As to what might have happened with Jones’ career had he not succumbed in 1969, Woolley thinks he quite possibly could have reformed the Rolling Stones with other people, or moved on to some sort of other musical endeavor. “Brian was working on music scores for Volker Schlondorff's films, who went on to do The Tin Drum, which won Best Foreign Language film,” he muses. “So Brian could have done a score for an Oscar-winning film."

"Ultimately, Brian was glam rock before it was even invented,” he adds with a sigh. “David Bowie would have liked him. Brian had everything in his palm, he had the world. He just couldn't hang on to it.”



[Edited by Ten Thousand Motels]
27th February 2006 08:33 AM
Break The Spell Sounds interesting, might have to check it out. In one part he seems to think Brain might have put together a new version of the Stones, I guess there would have been a big legal fight as to who had rights to the name. I lean on the side of him just doing his own music under his own name.
27th February 2006 09:13 AM
glencar This'll play in about 5 theaters across the nation.
27th February 2006 10:48 AM
BlackKat I hope not. I'm looking forward to seeing it.
27th February 2006 10:55 AM
Jumacfly
quote:
glencar wrote:
This'll play in about 5 theaters across the nation.

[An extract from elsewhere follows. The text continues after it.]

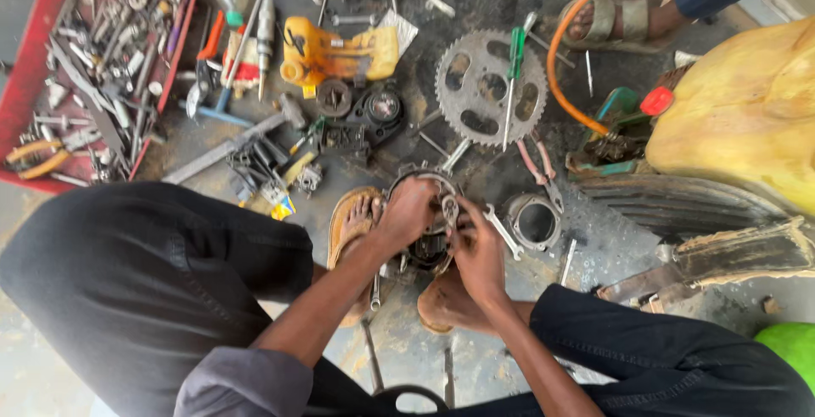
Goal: The person sits on the floor and works on a small engine block. They use a screwdriver to adjust internal components, then use a wrench to tighten a bolt. They also use pliers to manipulate a part of the engine.
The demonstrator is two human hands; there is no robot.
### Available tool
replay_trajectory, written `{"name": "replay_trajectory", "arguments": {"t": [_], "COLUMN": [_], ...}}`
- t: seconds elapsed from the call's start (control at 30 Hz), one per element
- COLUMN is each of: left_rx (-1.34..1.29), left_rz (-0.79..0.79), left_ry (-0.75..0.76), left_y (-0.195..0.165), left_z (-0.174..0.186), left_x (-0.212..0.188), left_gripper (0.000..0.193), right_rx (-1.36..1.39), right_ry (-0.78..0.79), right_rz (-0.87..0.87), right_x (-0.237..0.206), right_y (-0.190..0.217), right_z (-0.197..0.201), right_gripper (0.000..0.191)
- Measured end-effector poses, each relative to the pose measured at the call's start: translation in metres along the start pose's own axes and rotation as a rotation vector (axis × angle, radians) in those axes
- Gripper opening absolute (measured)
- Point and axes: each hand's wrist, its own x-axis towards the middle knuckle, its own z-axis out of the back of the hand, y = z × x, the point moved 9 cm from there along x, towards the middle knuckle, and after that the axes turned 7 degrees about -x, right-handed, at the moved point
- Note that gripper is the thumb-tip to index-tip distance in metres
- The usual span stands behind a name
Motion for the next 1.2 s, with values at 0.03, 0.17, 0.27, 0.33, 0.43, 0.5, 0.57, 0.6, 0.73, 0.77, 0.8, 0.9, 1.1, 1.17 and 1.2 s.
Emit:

my bets are on 1 theatre here!
for me the file is closed, and it s the same for the Stones.
27th February 2006 11:00 AM
glencar There's always DVD...
27th February 2006 03:01 PM
Jumping Jack Brokeback Mountain on acid? Hollywood should love it!!!
27th February 2006 06:05 PM
stonedinaustralia
quote:
Ten Thousand Motels wrote:
As to what might have happened with Jones’ career had he not succumbed in 1969, Woolley thinks he quite possibly could have reformed the Rolling Stones with other people,


this is meant as joke,right??
27th February 2006 06:38 PM
Soldatti I want to get a DVD, I didn't see it on torrents still.
27th February 2006 09:17 PM
GhostofBrianJones Wasn't that movie "Ode To Billy Joe" about a guy who was
finding his sexuality and had had bi-sexual affairs and then thought he was gay and jumped off of that bridge, or am I mistaken? Brian may have been AC/DC for a while (?) but I think
he was basically straight.
28th February 2006 06:58 AM
Break The Spell
quote:
stonedinaustralia wrote:


this is meant as joke,right??



This was my reaction too, could you imagine the Stones without Mick, Keith and Charlie? There's no way he could really think this may have happened.
28th February 2006 09:34 AM
stonedinaustralia
you'd like to think he ws joking but i have an uncomfortable feeling he believed what he was saying


28th February 2006 11:15 AM
Mathijs Maybe I must out bigtime for the last 25 years, but since when was Brian bisexual?